- PROBLEM DESCRIPTION -
Determine how many lines in the data below contain "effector" and write only that number.

- SUPPLIED INFORMATION -
↓

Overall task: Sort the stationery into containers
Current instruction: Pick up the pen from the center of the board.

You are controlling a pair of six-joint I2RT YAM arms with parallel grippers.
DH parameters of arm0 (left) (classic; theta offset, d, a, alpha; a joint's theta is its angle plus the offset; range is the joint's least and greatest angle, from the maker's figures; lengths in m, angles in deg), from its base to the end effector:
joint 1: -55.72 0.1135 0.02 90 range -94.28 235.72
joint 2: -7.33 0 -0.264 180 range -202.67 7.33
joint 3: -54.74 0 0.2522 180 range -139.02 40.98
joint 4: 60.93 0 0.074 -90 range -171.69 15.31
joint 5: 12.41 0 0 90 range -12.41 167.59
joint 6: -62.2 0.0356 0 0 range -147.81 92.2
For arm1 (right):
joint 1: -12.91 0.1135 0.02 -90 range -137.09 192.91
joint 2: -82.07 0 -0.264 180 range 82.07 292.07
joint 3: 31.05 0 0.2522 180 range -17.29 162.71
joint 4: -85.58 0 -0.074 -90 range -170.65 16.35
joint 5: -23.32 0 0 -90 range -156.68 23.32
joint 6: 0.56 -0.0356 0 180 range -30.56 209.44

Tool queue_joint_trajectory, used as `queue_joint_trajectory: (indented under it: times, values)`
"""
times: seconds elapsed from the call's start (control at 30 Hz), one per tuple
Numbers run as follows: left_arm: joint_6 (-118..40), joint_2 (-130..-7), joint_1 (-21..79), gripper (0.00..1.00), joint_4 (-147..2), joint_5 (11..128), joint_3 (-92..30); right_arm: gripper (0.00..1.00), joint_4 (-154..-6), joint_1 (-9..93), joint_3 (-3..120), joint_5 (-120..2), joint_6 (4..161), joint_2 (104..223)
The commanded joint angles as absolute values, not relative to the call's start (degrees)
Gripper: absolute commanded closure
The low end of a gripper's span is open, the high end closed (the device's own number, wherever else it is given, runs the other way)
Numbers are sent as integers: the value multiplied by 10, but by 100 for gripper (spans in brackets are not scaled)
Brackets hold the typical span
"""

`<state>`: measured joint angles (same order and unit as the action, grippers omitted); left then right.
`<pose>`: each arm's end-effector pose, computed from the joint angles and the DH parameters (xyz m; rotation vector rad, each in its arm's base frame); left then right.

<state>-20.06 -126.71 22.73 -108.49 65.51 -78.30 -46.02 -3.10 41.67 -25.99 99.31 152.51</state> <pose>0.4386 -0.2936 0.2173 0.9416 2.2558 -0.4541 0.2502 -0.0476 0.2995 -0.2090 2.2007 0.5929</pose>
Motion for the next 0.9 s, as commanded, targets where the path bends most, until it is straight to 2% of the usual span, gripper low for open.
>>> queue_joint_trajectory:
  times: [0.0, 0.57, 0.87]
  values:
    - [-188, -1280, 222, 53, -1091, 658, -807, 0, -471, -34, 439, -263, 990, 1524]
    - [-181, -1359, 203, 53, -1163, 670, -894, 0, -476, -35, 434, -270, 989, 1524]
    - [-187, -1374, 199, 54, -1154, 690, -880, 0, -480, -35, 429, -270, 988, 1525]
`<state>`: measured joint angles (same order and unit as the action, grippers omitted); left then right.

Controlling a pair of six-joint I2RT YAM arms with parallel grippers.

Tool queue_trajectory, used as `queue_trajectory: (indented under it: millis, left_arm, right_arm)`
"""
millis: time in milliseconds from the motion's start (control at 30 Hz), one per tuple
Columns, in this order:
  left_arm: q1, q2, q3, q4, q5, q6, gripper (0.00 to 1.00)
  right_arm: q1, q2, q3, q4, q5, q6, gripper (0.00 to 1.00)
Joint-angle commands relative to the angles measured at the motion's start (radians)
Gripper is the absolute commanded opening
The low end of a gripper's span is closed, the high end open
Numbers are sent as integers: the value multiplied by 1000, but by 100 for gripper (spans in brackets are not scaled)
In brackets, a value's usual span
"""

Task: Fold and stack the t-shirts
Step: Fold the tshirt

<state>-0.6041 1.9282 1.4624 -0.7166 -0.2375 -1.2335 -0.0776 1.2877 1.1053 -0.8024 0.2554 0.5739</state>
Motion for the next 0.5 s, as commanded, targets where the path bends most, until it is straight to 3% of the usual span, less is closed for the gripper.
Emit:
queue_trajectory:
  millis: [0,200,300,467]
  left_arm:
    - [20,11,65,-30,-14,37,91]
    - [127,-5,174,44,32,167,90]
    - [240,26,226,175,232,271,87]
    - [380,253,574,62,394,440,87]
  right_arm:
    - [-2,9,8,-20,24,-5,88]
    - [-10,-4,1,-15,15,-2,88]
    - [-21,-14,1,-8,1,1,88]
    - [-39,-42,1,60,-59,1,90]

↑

- EXERCISE RESULT -
2